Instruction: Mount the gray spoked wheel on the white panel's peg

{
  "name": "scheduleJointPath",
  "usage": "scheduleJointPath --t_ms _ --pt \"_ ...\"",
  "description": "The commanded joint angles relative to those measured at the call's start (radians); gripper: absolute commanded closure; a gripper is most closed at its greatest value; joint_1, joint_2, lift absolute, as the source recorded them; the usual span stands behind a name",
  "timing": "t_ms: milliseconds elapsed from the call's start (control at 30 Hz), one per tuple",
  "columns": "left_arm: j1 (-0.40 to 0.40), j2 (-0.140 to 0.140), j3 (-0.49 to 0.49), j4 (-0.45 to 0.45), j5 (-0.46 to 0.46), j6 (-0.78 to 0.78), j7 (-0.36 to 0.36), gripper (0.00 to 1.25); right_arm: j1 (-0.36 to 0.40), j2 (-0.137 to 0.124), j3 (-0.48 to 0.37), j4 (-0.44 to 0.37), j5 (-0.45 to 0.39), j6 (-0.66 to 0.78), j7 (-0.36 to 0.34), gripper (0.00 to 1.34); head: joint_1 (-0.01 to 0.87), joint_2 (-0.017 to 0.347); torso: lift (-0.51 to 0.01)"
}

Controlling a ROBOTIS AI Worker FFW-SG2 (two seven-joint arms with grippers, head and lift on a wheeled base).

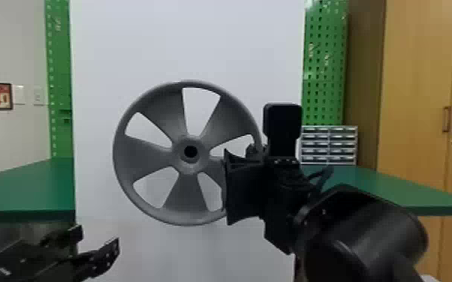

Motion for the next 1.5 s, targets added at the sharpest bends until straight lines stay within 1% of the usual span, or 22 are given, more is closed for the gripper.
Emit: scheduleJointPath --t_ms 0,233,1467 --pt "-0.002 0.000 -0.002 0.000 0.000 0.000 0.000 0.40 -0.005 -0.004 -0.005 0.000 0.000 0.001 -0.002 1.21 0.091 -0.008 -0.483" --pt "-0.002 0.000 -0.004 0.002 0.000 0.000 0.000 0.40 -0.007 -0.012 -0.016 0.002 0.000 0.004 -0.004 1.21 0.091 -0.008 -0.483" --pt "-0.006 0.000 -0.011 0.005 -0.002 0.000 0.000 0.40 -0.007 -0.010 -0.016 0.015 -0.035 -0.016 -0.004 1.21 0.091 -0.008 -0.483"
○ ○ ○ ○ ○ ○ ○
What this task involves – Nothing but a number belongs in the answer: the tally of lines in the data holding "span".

Reply – 2